Diamond Lake Township is a township in Lincoln County, Minnesota, United States. The population was 231 at the 2000 census.

Diamond Lake Township was named for a former lake in the shape of a diamond.

==Geography==
According to the United States Census Bureau, the township has a total area of 35.0 sqmi, of which 32.2 sqmi is land and 2.8 sqmi (8.05%) is water.

==Demographics==
As of the census of 2000, there were 231 people, 85 households, and 65 families residing in the township. The population density was 7.2 PD/sqmi. There were 123 housing units at an average density of 3.8 /sqmi. The racial makeup of the township was 97.84% White, 2.16% from other races. Hispanic or Latino of any race were 2.16% of the population.

There were 85 households, out of which 30.6% had children under the age of 18 living with them, 71.8% were married couples living together, 1.2% had a female householder with no husband present, and 23.5% were non-families. 20.0% of all households were made up of individuals, and 8.2% had someone living alone who was 65 years of age or older. The average household size was 2.72 and the average family size was 3.12.

In the township the population was spread out, with 28.6% under the age of 18, 6.9% from 18 to 24, 23.8% from 25 to 44, 22.9% from 45 to 64, and 17.7% who were 65 years of age or older. The median age was 36 years. For every 100 females, there were 111.9 males. For every 100 females age 18 and over, there were 111.5 males.

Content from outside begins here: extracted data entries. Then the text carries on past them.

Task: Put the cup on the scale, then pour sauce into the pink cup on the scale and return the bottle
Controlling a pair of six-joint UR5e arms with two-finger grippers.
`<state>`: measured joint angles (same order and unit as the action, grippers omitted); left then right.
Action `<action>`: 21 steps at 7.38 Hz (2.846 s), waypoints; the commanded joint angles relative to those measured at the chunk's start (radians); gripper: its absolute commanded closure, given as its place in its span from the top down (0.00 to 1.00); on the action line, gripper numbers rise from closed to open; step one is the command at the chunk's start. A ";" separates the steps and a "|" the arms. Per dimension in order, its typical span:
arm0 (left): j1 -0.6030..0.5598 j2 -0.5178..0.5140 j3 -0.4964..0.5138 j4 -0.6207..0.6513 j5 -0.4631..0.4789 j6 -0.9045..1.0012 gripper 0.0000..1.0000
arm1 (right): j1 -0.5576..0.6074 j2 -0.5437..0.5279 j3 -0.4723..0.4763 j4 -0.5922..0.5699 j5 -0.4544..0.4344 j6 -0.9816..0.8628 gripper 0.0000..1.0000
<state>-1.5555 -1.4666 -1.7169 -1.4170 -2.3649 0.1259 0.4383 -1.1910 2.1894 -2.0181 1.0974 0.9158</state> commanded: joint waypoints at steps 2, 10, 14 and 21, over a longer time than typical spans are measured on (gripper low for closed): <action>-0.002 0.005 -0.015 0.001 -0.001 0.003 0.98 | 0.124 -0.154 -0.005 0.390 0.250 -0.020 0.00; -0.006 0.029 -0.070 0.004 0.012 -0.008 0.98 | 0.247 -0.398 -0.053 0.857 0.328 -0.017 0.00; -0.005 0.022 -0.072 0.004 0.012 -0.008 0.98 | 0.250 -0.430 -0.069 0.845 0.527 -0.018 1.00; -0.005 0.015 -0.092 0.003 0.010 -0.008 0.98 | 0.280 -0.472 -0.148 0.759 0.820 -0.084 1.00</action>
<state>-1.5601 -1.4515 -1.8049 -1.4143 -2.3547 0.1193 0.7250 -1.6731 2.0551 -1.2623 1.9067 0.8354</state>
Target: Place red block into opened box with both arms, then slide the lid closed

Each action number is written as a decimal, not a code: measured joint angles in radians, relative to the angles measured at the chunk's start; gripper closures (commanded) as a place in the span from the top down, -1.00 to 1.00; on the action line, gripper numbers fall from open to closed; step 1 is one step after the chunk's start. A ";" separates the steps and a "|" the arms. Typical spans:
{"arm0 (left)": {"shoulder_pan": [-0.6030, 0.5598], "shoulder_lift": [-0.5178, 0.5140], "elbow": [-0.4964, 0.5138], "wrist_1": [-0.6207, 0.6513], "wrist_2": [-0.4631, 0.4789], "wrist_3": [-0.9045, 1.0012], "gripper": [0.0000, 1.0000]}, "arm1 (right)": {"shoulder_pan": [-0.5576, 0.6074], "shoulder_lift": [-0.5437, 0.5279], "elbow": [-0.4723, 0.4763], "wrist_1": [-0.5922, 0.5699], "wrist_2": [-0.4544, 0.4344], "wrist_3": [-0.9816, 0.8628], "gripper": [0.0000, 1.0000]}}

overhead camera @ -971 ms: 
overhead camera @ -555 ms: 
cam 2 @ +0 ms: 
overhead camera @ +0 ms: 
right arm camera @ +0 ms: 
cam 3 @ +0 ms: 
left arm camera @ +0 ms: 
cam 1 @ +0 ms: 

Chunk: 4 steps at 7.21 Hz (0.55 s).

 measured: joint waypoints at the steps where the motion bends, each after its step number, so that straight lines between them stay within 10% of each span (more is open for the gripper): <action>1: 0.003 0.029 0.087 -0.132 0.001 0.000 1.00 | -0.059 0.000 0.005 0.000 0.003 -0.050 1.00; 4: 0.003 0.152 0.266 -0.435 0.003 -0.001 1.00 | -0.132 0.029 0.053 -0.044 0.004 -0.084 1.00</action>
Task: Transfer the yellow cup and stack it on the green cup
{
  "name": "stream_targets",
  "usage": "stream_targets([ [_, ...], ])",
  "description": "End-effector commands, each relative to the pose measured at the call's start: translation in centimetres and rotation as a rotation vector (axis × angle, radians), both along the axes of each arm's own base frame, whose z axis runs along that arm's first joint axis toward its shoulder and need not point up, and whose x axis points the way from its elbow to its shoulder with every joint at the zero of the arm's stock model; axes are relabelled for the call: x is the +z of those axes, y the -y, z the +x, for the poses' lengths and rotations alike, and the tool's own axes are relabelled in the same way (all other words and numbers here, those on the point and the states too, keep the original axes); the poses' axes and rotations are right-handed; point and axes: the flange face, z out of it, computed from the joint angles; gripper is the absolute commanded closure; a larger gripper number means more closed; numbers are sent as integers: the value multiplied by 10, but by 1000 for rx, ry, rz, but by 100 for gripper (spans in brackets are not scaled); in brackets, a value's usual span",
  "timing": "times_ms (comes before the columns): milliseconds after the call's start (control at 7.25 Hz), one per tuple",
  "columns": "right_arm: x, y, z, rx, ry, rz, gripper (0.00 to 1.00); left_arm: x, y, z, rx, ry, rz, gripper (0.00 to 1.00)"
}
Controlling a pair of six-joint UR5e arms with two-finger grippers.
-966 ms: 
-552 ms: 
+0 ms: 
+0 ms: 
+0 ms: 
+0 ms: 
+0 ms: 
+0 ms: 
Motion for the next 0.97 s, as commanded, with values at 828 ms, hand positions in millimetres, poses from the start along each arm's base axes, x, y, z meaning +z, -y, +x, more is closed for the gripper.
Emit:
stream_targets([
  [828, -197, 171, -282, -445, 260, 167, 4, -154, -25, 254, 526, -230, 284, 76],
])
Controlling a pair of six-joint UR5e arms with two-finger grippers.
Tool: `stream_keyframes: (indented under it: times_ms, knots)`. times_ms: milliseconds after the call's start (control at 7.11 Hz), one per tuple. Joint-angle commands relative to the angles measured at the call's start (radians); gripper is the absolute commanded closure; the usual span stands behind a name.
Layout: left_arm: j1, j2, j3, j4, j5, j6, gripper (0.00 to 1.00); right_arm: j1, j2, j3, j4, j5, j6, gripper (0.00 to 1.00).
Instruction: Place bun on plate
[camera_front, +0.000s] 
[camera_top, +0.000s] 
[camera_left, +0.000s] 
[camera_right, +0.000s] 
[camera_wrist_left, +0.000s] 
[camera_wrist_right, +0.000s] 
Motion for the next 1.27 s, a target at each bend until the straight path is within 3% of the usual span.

The median income for a household in the township was $31,250, and the median income for a family was $32,750. Males had a median income of $27,143 versus $16,607 for females. The per capita income for the township was $12,689. About 16.4% of families and 17.4% of the population were below the poverty line, including 21.1% of those under the age of eighteen and 8.5% of those 65 or over.